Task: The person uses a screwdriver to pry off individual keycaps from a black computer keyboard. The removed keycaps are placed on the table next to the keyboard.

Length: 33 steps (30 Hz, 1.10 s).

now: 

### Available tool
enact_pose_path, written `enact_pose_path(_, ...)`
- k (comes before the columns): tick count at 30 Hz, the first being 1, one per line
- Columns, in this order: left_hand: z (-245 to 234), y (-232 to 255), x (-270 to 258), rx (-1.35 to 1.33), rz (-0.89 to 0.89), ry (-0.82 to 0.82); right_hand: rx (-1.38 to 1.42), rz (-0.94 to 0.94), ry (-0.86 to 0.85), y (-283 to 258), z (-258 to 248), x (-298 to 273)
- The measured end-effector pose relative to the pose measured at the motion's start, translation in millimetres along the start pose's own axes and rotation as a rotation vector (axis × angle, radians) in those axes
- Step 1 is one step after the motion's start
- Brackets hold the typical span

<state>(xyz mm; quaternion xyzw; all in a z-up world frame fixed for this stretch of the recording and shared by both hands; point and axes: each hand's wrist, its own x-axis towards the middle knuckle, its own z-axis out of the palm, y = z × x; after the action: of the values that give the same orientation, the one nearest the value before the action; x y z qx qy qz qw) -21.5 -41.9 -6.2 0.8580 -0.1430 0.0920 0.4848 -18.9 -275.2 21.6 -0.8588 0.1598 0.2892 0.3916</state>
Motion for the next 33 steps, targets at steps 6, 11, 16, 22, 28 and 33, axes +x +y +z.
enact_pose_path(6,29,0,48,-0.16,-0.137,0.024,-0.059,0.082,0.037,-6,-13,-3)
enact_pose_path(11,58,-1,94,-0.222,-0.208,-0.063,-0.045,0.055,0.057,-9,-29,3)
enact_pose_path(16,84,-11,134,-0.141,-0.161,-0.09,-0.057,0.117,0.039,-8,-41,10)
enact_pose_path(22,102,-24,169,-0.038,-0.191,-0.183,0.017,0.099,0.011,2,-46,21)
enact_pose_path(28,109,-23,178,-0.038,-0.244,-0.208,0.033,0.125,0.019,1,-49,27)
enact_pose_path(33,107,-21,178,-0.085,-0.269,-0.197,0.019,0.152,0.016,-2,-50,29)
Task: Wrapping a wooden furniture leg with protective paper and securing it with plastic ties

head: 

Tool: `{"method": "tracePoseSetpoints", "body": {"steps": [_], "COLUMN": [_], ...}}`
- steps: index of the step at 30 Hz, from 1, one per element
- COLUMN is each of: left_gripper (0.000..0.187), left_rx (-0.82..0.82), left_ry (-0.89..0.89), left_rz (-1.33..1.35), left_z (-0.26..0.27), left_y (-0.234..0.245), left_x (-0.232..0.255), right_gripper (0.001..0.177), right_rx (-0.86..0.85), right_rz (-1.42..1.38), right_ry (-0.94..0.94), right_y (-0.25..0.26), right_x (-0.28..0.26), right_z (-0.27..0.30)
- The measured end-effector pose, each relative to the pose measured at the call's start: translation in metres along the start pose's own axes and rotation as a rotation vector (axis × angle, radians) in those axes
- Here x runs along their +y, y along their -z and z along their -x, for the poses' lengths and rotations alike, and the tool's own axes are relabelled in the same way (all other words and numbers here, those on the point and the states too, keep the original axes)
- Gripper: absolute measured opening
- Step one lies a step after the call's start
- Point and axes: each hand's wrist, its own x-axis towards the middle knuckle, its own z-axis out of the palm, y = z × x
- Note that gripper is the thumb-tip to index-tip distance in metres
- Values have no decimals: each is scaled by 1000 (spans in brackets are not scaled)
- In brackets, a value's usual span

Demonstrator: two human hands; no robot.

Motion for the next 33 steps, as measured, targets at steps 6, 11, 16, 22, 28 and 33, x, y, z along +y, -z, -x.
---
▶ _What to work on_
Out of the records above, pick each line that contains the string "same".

▶ _Task answer_
<state>(xyz mm; quaternion xyzw; all in a z-up world frame fixed for this stretch of the recording and shared by both hands; point and axes: each hand's wrist, its own x-axis towards the middle knuckle, its own z-axis out of the palm, y = z × x; after the action: of the values that give the same orientation, the one nearest the value before the action; x y z qx qy qz qw) -21.5 -41.9 -6.2 0.8580 -0.1430 0.0920 0.4848 -18.9 -275.2 21.6 -0.8588 0.1598 0.2892 0.3916</state>
- Here x runs along their +y, y along their -z and z along their -x, for the poses' lengths and rotations alike, and the tool's own axes are relabelled in the same way (all other words and numbers here, those on the point and the states too, keep the original axes)

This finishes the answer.